Verteidigungsminister Franz Josef Jung hat sich trotz aller Probleme am Hindukusch für eine Verlängerung des Bundeswehr-Mandats in Afghanistan stark gemacht. Es gebe dazu keine Alternative.


Berlin - "Der Minister hält den Einsatz in Afghanistan für sinnvoll und zukunftsweisend", sagte Jungs Sprecher Thomas Raabe. Es gebe dazu keine Alternative. Die junge Demokratie in Afghanistan sei noch nicht stark genug, um Terroristen entgegen zu treten. Die internationalen Truppen seien im Kampf gegen die Taliban erfolgreich. Ein Abzug würde den Rückfall in alte Zustände bedeuten. Jung reiste heute nach Washington, wo er mit seinem amerikanischen Kollegen Robert Gates über Afghanistan sprechen will.

Im Ministerium wird mit einer Verlängerung aller drei Bundestagsmandate für Afghanistan im Herbst gerechnet: Für die Internationale Schutztruppe Isaf mit 3000 deutschen Soldaten, für die Tornado-Aufklärungsflugzeuge mit bis zu 500 Mann und für die US- geführte Operation Enduring Freedom (OEF) mit bis zu 100 Soldaten des "Kommandos Spezialkräfte" (KSK). Verteidigungsexperten des Bundestags fordern allerdings eine Zusammenlegung der Mandate für die ISAF und die Tornados. Und Politiker von SPD, Grünen und Linken kritisierten erneut den Anti-Terror-Kampf der USA in der OEF.

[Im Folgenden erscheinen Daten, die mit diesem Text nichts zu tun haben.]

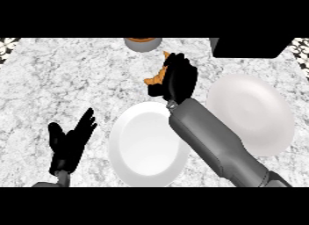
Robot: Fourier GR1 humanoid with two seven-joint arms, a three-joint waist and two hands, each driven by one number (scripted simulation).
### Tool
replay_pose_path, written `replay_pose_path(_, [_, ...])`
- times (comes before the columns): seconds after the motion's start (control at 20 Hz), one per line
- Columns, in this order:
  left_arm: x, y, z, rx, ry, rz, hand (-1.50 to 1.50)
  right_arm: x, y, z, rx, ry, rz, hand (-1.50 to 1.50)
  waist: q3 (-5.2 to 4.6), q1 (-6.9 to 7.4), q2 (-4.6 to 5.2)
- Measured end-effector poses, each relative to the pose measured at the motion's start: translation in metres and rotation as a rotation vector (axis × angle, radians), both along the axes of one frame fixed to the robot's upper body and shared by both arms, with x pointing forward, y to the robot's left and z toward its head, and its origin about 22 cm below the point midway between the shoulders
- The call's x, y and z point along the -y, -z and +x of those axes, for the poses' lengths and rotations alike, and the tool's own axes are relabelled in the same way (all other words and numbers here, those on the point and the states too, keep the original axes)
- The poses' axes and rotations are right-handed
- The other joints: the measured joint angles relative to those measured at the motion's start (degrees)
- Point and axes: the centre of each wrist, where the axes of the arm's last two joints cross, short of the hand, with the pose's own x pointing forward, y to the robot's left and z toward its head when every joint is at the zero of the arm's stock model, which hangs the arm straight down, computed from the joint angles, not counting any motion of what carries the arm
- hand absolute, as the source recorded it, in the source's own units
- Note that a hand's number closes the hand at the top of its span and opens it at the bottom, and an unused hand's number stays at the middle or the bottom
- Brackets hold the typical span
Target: Pick the croissant from the plate and place it in the plate
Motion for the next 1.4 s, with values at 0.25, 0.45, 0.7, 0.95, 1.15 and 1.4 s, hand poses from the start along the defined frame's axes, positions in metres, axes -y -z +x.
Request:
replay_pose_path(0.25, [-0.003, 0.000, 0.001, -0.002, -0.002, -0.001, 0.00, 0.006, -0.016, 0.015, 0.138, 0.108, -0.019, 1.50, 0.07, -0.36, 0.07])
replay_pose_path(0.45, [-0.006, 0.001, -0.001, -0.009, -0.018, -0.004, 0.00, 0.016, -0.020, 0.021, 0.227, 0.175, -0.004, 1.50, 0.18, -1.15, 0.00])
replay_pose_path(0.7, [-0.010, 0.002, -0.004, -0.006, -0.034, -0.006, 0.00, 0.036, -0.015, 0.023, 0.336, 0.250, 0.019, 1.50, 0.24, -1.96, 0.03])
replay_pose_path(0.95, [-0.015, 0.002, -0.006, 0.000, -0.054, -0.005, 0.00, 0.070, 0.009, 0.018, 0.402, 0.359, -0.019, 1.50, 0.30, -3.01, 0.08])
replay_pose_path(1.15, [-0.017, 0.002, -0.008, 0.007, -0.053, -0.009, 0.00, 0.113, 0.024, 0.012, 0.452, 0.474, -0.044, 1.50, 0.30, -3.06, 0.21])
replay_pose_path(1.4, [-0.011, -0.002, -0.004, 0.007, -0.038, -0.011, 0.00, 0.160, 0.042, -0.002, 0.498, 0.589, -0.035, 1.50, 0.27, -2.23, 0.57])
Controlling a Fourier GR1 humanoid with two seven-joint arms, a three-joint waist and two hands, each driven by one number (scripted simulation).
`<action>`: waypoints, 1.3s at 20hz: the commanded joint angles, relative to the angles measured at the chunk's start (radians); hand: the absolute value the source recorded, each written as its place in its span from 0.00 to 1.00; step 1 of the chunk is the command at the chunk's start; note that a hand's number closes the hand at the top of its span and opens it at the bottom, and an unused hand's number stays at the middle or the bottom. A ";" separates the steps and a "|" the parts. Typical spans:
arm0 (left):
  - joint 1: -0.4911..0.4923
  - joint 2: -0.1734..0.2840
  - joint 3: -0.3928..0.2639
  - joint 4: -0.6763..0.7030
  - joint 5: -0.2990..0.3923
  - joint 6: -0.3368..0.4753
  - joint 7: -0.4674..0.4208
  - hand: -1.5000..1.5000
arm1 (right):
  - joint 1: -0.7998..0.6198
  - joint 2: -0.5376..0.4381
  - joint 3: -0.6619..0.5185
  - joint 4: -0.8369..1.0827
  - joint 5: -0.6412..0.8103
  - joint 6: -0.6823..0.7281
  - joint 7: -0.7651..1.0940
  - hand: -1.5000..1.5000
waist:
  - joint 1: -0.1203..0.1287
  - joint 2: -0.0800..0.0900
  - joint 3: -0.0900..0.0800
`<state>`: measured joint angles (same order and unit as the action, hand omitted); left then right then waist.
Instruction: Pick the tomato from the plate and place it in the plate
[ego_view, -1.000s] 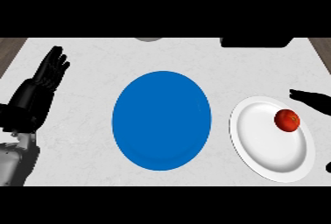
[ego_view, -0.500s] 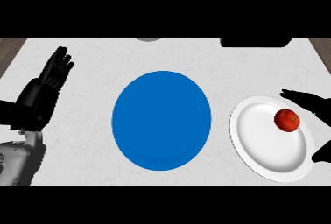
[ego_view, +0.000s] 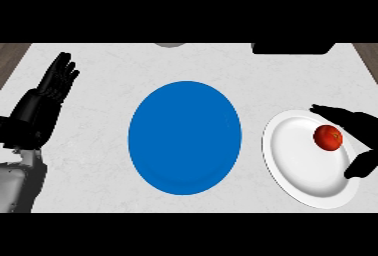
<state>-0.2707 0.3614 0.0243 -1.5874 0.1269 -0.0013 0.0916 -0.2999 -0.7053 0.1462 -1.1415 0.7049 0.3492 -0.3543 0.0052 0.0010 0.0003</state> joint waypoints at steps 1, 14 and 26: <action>0.014 -0.029 0.005 0.010 -0.032 -0.016 -0.026 0.50 | -0.044 0.049 -0.002 0.082 0.080 -0.002 -0.014 0.00 | -0.001 0.000 0.000; -0.024 -0.021 0.046 -0.002 -0.015 -0.059 0.044 0.50 | -0.109 0.185 -0.083 0.213 0.143 -0.296 -0.112 1.00 | 0.002 0.001 0.001; 0.027 -0.029 0.070 -0.025 -0.038 -0.030 0.027 0.50 | 0.184 0.099 -0.229 -0.010 0.227 -0.414 0.320 1.00 | -0.054 -0.013 -0.004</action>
<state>-0.2428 0.3253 0.0819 -1.6179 0.0849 -0.0268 0.1208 -0.2167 -0.6018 -0.0530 -1.0692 0.8951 -0.0299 -0.1946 -0.0381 -0.0179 -0.0143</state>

Der CSU-Abgeordnete Karl-Theodor zu Guttenberg (CSU) sagte, der Tornado-Einsatz solle fortgeführt und in das Isaf-Mandat integriert werden. Die hohe Zahl ziviler Opfer in den Kämpfen zwischen Taliban und den Truppen der internationalen Allianz unterstreiche die herausragende Bedeutung eines umsichtigen und auf detailgenauen Informationen basierenden militärischen Vorgehens.

Die Grünen dringen auf eine "zivile Großoffensive" in Afghanistan. Der Aufbau einer "breiten Infrastruktur" sowie die Schaffung von Alternativen zum Drogenanbau müssten absolute Priorität haben, sagte Partei-Chefin Claudia Roth. Nur so könne eine politische Perspektive für das Land eröffnet werden.